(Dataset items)
##############################
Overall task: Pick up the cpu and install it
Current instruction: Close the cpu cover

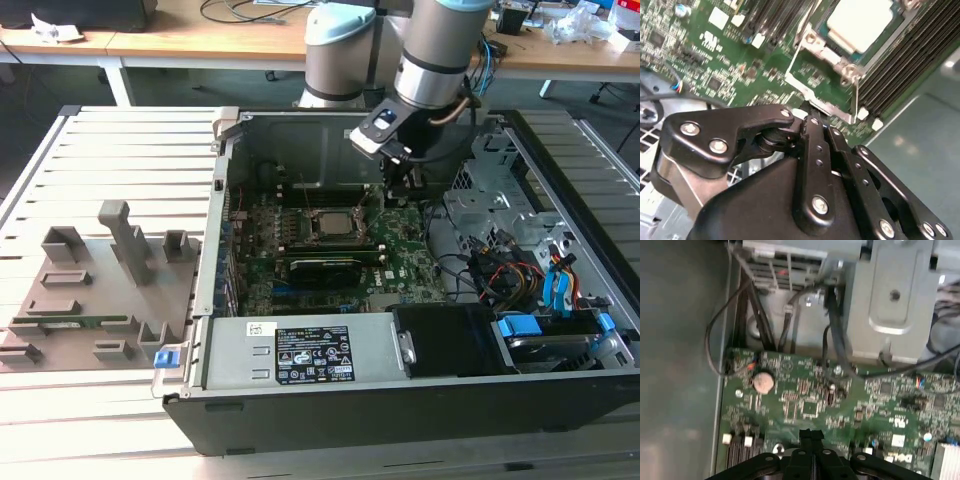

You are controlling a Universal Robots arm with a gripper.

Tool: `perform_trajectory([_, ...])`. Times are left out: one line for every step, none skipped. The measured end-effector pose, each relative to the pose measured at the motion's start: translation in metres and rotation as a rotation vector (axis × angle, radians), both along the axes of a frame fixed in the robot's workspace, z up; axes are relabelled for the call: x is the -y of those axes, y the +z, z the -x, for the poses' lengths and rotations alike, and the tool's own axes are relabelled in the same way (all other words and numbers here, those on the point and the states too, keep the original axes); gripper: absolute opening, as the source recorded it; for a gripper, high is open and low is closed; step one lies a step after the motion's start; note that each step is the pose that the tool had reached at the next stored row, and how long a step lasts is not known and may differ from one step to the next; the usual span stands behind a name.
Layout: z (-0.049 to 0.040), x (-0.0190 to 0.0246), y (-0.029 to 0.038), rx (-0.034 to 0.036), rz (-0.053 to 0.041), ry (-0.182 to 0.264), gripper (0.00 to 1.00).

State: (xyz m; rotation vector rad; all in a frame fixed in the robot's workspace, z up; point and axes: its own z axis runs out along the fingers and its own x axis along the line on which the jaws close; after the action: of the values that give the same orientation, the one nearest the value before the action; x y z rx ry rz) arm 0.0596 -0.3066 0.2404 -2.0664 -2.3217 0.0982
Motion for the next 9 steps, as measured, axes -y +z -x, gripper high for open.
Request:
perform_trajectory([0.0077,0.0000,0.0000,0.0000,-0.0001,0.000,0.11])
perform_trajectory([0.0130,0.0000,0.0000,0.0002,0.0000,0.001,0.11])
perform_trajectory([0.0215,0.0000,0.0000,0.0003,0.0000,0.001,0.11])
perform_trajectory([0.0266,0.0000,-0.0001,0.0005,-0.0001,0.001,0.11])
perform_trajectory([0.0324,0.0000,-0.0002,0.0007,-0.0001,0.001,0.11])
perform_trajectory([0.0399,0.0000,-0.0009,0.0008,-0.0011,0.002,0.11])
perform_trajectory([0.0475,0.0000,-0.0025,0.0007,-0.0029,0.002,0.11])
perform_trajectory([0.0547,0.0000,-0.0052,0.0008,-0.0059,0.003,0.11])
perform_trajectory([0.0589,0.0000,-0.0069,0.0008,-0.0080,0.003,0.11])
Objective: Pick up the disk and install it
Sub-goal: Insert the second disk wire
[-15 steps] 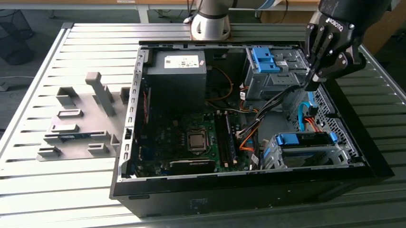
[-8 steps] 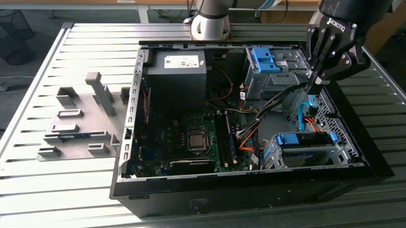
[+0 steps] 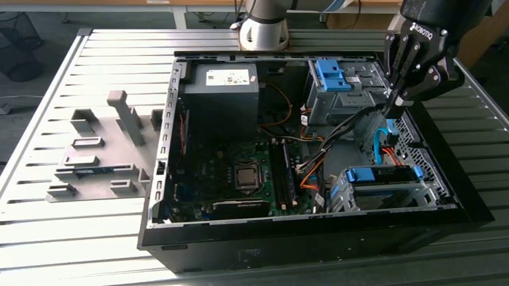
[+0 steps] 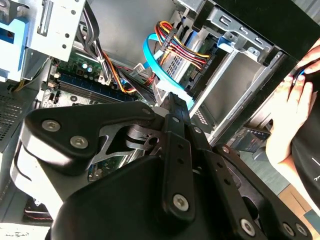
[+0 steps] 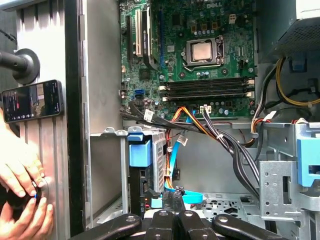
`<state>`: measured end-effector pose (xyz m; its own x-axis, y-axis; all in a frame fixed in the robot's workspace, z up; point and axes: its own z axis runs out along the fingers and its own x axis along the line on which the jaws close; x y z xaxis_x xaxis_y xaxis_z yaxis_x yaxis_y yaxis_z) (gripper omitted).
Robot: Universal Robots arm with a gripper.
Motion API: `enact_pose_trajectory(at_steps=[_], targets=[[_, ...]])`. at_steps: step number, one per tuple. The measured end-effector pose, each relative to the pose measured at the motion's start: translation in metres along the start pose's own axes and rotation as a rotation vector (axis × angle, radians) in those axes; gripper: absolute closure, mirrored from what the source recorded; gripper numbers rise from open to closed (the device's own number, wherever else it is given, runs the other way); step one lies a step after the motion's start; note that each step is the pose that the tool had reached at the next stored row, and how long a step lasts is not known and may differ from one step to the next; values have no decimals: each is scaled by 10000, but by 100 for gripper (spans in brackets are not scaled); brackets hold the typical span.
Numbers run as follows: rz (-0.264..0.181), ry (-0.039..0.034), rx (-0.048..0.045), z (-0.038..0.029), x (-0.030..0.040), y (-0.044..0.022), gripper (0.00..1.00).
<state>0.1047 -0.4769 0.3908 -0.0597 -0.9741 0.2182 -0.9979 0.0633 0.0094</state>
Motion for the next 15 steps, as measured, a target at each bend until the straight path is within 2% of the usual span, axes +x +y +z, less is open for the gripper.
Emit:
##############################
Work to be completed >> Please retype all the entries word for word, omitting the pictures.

Solution to this problem >>
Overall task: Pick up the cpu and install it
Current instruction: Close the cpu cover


You are controlling a Universal Robots arm with a gripper.

Tool: `perform_trajectory([_, ...])`. Times are left out: one line for every step, none skipped. The measured end-effector pose, each relative to the pose measured at the motion's start: translation in metres and rotation as a rotation vector (axis × angle, radians), both along the axes of a frame fixed in the robot's workspace, z up; axes are relabelled for the call: x is the -y of those axes, y the +z, z the -x, for the poses' lengths and rotations alike, and the tool's own axes are relabelled in the same way (all other words and numbers here, those on the point and the states too, keep the original axes); gripper: absolute opening, as the source recorded it; for a gripper, high is open and low is closed; step one lies a step after the motion's start; note that each step is the pose that the tool had reached at the next stored row, and how long a step lasts is not known and may differ from one step to the next; the usual span stands behind a name.
Layout: z (-0.049 to 0.040), x (-0.0190 to 0.0246), y (-0.029 to 0.038), rx (-0.034 to 0.036), rz (-0.053 to 0.041), ry (-0.182 to 0.264), gripper (0.00 to 1.00).

State: (xyz m; rotation vector rad; all in a frame fixed in the robot's workspace, z up; point and axes: its own z axis runs out along the fingers and its own x axis along the line on which the jaws close; after the action: of the values that give the same orientation, the one nearest the value before the action; x y z rx ry rz) arm 0.0596 -0.3066 0.2404 -2.0664 -2.3217 0.0982
Motion for the next 9 steps, as measured, axes -y +z -x, gripper high for open.
Request:
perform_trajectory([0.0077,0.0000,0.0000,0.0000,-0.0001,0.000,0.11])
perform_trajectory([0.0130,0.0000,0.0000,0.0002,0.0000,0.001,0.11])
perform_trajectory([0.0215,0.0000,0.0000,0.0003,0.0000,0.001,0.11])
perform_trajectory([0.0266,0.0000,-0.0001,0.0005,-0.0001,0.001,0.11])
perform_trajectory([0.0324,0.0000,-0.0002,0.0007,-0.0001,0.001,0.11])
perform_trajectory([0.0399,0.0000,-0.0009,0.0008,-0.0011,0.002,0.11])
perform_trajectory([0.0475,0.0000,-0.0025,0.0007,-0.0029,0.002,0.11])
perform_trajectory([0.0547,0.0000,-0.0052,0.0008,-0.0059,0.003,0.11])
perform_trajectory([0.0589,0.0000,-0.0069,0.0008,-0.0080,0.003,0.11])
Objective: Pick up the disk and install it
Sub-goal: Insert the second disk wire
[-15 steps] 
[-8 steps] 
[+0 steps] 
[+0 steps] 
[+0 steps] 
`<state>`: measured end-effector pose (xyz m; its own x-axis, y-axis; all in a frame fixed in the robot's workspace, z up; point and axes: its own z axis runs out along the fingers and its own x axis along the line on which the jaws close; x y z xaxis_x xaxis_y xaxis_z yaxis_x yaxis_y yaxis_z) (gripper omitted).
Robot: Universal Robots arm with a gripper.
Motion API: `enact_pose_trajectory(at_steps=[_], targets=[[_, ...]])`. at_steps: step number, one per tuple. The measured end-effector pose, each relative to the pose measured at the motion's start: translation in metres along the start pose's own axes and rotation as a rotation vector (axis × angle, radians) in those axes; gripper: absolute closure, mirrored from what the source recorded; gripper numbers rise from open to closed (the device's own number, wherever else it is given, runs the other way); step one lies a step after the motion's start; note that each step is the pose that the tool had reached at the next stored row, and how long a step lasts is not known and may differ from one step to the next; values have no decimals: each is scaled by 10000, but by 100 for gripper (spans in brackets are not scaled); brackets hold the typical span.
Numbers run as follows: rz (-0.264..0.181), ry (-0.039..0.034), rx (-0.048..0.045), z (-0.038..0.029), x (-0.030..0.040), y (-0.044..0.022), gripper (0.00..1.00).
<state>0.1047 -0.4769 0.3908 -0.0597 -0.9741 0.2182 -0.9979 0.0633 0.0094</state>
Motion for the next 15 steps, as measured, a target at each bend until the straight path is within 2% of the usual span, axes +x +y +z, less is open for the gripper.
Emit:

The required output has been given.